Il quadro delineato porta a disvelare che – in relazione ad un’illegittimità dell’azione amministrativa (violazione di legge) – è doveroso procedere in autotutela al fine di ripristinare le regole del diritto, specie in un determinato campo degli affidamenti (impianti sportivi) dove, accanto all’attività ricreativa, si possono generare una molteplicità di introiti economici, e il valore della concessione non può essere valutato al solo canone, magari per limitare la concorrenza o (ri)affidare (senza gara) i beni pubblici (alterando inesorabilmente un elemento essenziale del negozio, il quantum)[11].
[1] Cons. Stato, sez. VI, 26 maggio2011, n. 3160; sez. V, 31 maggio 2007, n. 2825.
[2] CGUE, vedi, per tutte la sentenza 17 ottobre 2018, C-167/17, punto 51; sentenza 14 ottobre 2010, C 67/09, punto 71.
[3] CEDU, vedi, per tutte la sentenza 28 settembre 2004, Kopecky c. Slovacchia; sentenza 13 dicembre 2013, Bélàné Nagy c. Ungheria.
[4] In base all’art. 97 Cost., la P.A. è tenuta ad improntare la sua azione non solo agli specifici principi di legalità, imparzialità e buon andamento, ma anche al principio generale di comportamento secondo buona fede, cui corrisponde l’onere di sopportare le conseguenze sfavorevoli del proprio comportamento che abbia ingenerato nel cittadino incolpevole un legittimo affidamento, Cass. Civ, sez. Unite, ordinanza 13 maggio 2019, n. 12640. Vedi, anche, Cass., 17 aprile 2013, n. 9308; Cass., 24 maggio 2017, n. 12991; Cass., 2 febbraio 2018, n. 2603.
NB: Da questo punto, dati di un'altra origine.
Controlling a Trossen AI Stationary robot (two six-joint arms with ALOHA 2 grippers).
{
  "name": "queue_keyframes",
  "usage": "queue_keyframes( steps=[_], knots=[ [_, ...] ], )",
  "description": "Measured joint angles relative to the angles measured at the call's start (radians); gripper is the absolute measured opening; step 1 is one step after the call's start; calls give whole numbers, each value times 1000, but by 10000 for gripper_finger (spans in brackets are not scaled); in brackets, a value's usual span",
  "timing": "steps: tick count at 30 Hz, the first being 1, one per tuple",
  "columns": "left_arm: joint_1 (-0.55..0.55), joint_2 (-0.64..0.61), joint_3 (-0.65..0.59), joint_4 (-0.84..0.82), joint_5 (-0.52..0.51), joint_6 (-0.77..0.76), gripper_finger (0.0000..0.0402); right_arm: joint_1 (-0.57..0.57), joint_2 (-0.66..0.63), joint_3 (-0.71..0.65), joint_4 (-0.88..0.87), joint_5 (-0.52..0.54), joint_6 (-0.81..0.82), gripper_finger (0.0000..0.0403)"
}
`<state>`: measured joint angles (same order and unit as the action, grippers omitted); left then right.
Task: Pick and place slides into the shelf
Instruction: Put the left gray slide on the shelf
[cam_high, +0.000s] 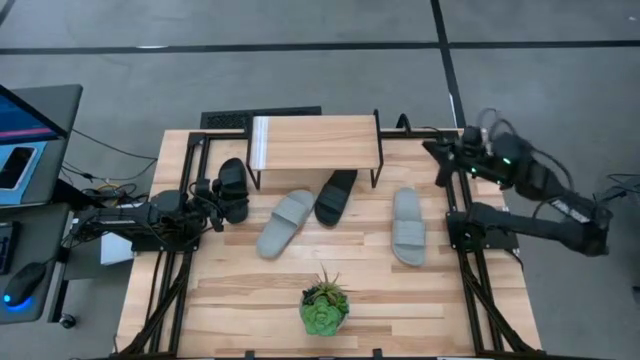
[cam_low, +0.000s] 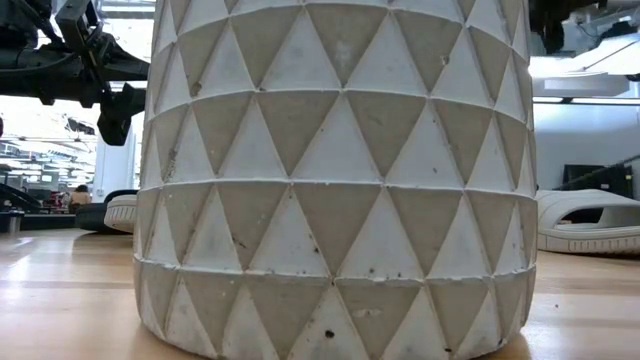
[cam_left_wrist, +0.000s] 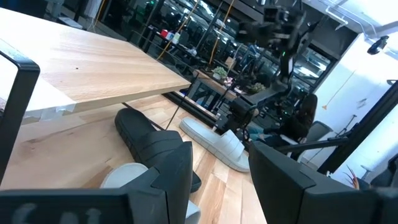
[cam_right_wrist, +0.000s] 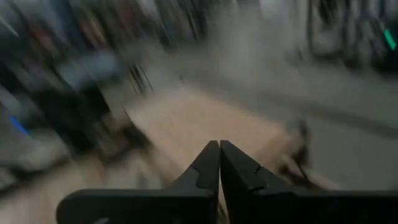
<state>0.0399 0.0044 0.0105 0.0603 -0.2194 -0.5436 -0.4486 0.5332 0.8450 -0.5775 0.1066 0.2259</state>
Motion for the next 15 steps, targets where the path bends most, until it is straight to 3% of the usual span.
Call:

[5] Risulta essenziale ed obbligatoria l’indicazione nel bando di gara del valore della concessione, e del sistema di determinazione, al fine di garantire al partecipante alla procedura la possibilità di formulare la propria offerta cognita causa, ovvero nella più completa conoscenza dei dati economici del servizio da svolgere, T.A.R. Piemonte Torino, sez. I, 17 maggio 2018, n. 622.
[6] Cons. Stato, sez. III, 18 ottobre 2016, n. 4343, dove si precisò anche che il valore della concessione non può essere ancorato ad un parametro – quello del canone di concessione – non rispondente alla previsione normativa, del precedente art. 29 del D.Lgs. n. 163/2006, né può ritenersi che la stima del fatturato possa essere demandata al concorrente anziché all’Amministrazione, né che possa essere desunta sulla base degli elementi contenuti nel capitolato speciale.
[7] Cons. Stato, sez. III, 14 giugno 2017, n. 2926, che rilevò come la stima del fatturato non possa essere demandata al concorrente, essendo un dovere riservato alla stazione appaltante, non potendo nemmeno ridursi al solo fatturato del precedente gestore.
[8] T.A.R. Campania, Napoli, sez. VIII, 28 settembre 2017, n. 5596, ove si precisò anche che la previsione è vincolante e costituisce recepimento, nell’ordinamento italiano, dell’art. 8 della Direttiva n. 2014/23/UE, senza alcuna statuizione (ed in questo è una significativa differenza con la direttiva comunitaria) di soglie minime di applicabilità o di una qualche esenzione per le concessioni di minore valore economico. Idem T.A.R. Toscana, Firenze, sez. II, 14 febbraio 2017, n. 239.
[9] T.A.R. Toscana, Firenze, sez. II, 1 febbraio 2017, n. 173.
[10] T.A.R. Piemonte, sez. I, 17 maggio 2018, n. 622; Cons. Stato, sez. V, 20 febbraio 2017, n. 748; sez. III, 18 ottobre 2016, n. 4343.
[11] Cfr. Autorità garante della concorrenza e del mercato, Determinazione del 4 giugno 2018, n. AS1520 (Bollettino n. 26/2018), dove a commento, chi scrive, Proroga della concessione per la gestione di impianti sportivi, appalticontratti.it, 23 novembre 2018, si rilevava che l’applicazione delle procedure ad evidenza pubblica risulta preordinata soprattutto ad assicurare la piena contendibilità del mercato e la parità di trattamento di tutti gli operatori economici interessati, mentre la proroga nella sua essenzialità di modifica delle condizioni negoziali produce, in ogni caso, l’effetto di chiudere il mercato alla concorrenza e frustrare, per tale via, una delle finalità cui è volta la normativa di matrice comunitaria: la concorrenza, sinonimo di trasparenza, principio base del Codice dei contratti pubblici, volto ad evitare ogni restrizione che comprometta l’apertura del mercato.